YOUR INSTRUCTIONS:
How many separate lines in this material contain the string "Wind"? Respond with the number alone.

● ● ●

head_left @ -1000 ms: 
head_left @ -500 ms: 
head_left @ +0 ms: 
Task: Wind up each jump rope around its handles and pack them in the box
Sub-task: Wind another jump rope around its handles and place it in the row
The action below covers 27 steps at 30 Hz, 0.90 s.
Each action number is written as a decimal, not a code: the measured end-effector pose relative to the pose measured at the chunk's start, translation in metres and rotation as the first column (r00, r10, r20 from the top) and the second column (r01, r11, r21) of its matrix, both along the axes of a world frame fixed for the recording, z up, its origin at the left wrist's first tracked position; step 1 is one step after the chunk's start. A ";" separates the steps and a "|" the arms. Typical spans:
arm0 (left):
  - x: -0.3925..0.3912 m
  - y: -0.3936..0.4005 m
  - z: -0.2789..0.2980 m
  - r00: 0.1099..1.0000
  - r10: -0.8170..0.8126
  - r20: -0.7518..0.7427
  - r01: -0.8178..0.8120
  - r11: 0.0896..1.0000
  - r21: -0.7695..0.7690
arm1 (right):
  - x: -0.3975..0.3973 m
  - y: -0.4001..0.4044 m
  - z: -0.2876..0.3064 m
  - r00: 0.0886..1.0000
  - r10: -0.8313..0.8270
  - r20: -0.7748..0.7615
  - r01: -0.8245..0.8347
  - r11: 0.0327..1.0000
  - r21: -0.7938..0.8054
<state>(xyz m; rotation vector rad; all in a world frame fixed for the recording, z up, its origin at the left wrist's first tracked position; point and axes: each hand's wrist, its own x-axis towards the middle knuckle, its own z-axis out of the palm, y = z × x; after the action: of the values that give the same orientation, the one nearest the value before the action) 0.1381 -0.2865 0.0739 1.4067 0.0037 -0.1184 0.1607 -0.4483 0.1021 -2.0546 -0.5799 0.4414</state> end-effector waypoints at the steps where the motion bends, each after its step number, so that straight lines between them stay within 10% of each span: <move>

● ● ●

THE ANSWER:
2